> _Problem requirements_: For this listing, reproduce the line with "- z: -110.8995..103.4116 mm", the line with "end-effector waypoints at", and the lines between, exactly as they stand. Leave out pictures and all other lines.
*****
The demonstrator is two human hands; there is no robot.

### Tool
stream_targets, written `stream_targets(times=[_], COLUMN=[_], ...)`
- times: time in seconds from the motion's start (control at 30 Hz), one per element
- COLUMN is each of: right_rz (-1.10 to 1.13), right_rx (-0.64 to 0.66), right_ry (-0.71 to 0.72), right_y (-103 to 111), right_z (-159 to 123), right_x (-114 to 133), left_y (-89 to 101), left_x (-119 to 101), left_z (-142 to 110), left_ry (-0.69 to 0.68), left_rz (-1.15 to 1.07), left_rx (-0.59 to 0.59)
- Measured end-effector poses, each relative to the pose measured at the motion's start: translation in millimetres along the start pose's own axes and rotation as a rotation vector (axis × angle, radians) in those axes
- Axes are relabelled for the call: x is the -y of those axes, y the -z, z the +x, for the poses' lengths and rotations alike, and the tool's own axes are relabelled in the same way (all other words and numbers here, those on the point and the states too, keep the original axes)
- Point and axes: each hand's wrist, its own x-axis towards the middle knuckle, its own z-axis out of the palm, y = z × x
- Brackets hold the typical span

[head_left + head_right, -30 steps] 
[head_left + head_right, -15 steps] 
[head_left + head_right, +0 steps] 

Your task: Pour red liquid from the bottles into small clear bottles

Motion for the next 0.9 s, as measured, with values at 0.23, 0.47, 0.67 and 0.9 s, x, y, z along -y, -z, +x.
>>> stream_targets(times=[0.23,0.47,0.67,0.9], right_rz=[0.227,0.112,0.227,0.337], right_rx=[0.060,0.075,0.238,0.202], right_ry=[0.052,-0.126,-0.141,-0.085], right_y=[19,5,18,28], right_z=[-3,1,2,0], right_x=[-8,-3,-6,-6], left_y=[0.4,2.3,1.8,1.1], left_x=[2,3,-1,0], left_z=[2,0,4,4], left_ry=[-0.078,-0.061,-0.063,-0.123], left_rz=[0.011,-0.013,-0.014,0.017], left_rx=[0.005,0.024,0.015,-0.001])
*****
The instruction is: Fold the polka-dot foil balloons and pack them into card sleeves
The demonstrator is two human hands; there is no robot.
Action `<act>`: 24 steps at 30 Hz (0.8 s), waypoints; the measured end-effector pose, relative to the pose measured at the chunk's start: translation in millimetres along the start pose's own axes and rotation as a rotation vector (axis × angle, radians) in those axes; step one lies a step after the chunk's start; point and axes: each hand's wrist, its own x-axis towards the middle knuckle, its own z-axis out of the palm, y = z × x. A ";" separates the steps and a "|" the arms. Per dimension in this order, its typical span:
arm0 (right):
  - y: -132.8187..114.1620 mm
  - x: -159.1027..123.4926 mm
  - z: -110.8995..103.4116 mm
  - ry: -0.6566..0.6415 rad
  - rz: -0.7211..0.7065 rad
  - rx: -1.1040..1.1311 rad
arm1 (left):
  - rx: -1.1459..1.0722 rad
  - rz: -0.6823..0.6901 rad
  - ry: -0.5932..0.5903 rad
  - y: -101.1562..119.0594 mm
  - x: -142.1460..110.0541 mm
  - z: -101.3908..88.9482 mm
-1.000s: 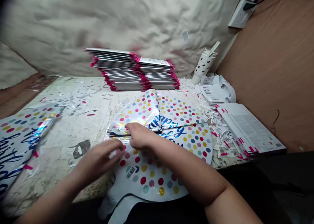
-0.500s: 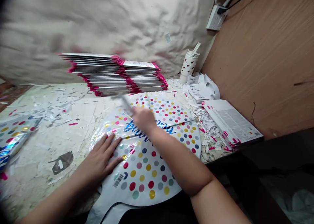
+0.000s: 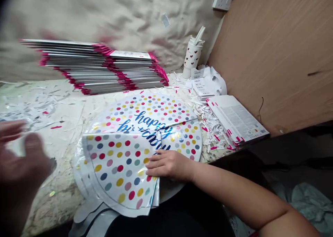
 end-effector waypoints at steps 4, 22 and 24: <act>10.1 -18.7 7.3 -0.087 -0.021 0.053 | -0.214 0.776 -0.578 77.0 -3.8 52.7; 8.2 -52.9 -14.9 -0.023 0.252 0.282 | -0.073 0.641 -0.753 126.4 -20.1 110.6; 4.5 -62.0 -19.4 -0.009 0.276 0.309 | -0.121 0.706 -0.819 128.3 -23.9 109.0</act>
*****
> _Solution for this exercise_:
  - z: -110.8995..103.4116 mm
  - ry: -0.6566..0.6415 rad
  - rz: -0.7211..0.7065 rad
  - rx: -1.1040..1.1311 rad
arm1 (left):
  - rx: -1.1459..1.0722 rad
  - rz: -0.6823..0.6901 rad
  - ry: -0.5932..0.5903 rad
  - y: -101.1562..119.0594 mm
  - x: -142.1460..110.0541 mm
  - z: -101.3908..88.9482 mm
-1.000s: 
-0.500s: 
+0.000s: 
 end-effector waypoints at steps 4, 22 and 24: <act>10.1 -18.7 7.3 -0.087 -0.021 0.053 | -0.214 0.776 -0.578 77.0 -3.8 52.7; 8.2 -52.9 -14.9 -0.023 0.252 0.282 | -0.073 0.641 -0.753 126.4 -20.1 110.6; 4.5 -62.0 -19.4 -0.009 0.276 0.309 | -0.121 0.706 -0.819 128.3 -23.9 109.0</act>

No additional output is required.